We also need to look at incomes at the household level. Many households are limited to one income for various reasons. For instance, one partner may stay home to care for children or may not be able to work due to a disability or caring for another person with a disability. Because we tax at the personal level, we can have two households earning the same aggregate income but paying completely different levels of income tax. For example, a household with one primary caregiver and one primary income of $130,000 per annum will pay $35,767 per year in tax. If this legislation passes, they'll pay $32,388. However, a household with two incomes of $65,000, totalling $130,000, will only pay $25,000 tax per year, or $23,126 if this legislation passes. That's a difference of $10,033 and $9,262, respectively.

If you're in the highest tax bracket it's even worse. A household of one primary care giver and one primary income earner on $190,000 per annum will pay $59,967 in tax per year, or $55,438 if this legislation passes. However, a household with the same amount of money coming but with two people earning $85,000 each will only pay $39,584 in tax, or $35,976 if this passes. That's a difference of $20,000 or $19,000, respectively.

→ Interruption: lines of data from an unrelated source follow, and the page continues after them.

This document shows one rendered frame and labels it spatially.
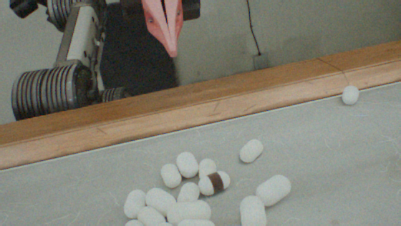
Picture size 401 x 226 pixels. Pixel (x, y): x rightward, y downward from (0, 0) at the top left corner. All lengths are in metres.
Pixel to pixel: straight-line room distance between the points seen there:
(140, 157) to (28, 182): 0.13
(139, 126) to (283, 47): 2.10
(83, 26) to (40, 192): 0.48
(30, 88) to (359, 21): 2.26
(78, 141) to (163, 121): 0.11
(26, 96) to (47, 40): 1.73
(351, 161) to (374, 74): 0.22
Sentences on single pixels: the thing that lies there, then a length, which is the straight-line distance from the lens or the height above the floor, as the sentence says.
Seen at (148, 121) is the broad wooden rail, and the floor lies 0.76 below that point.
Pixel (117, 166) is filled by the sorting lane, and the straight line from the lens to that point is 0.48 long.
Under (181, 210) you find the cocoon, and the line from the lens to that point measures 0.35.
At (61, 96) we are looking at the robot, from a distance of 0.76.
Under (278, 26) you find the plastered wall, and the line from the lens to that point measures 2.54.
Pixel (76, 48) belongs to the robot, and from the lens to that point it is 0.84.
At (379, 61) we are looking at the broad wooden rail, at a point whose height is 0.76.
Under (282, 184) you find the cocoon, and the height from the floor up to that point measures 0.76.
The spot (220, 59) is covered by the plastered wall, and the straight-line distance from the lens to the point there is 2.50.
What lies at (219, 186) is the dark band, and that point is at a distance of 0.39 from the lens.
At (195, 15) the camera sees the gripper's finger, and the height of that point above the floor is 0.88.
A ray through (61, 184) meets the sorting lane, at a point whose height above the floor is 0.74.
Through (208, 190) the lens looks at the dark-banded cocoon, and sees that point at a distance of 0.38.
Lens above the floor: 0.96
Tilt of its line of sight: 22 degrees down
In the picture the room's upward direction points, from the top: 10 degrees counter-clockwise
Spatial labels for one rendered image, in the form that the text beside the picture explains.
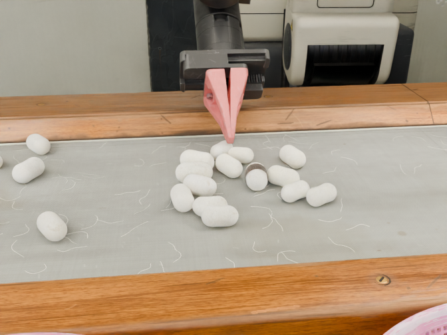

It is inconceivable that two households with the same gross income can have a difference of $20,000 in tax paid. How is it fair that the family in one household can have an extra $20,000 in disposable income because of the way we treat personal taxation? We spend billions of dollars on childcare assistance, but if a mother or father cares for their children at home and relies on a primary income earner they are financially penalised thousands of dollars each year. To me, this is a tax on family values.

Many years ago, we had a dependent spouse rebate which gave some taxation relief to households that I've just described. We need to give more choice back to families and not follow a policy pathway that only rewards parents that work to the detriment of parents that are sharing working and child-rearing responsibilities. I regularly receive emails about this, and I call on the government to give serious consideration to the adoption of a household taxation threshold for couples in addition to the existing personal threshold taxation rates.

The electorate of Mayo has 76,000 taxpayers who will receive an average cut of $1,475. Around 65,000 Mayo taxpayers will be better off under this proposal, representing 86 per cent of taxpayers in my electorate. But I do respect that there will be 14 per cent that will not receive what they were expecting to receive, and some of them will be quite disappointed. It's important that we also remember that the benefit that will be felt by this will not flow for another five months, and I hope that in the coming budget we will see relief for working families, and age and disability pensioners in particular.

This bill will result in a small but better outcome for the majority of taxpayers in the electorate of Mayo. I support the bill, but I call on the government—in fact, I call on everyone in this parliament—to consider broader taxation reforms so that everybody can be rewarded for their hard work.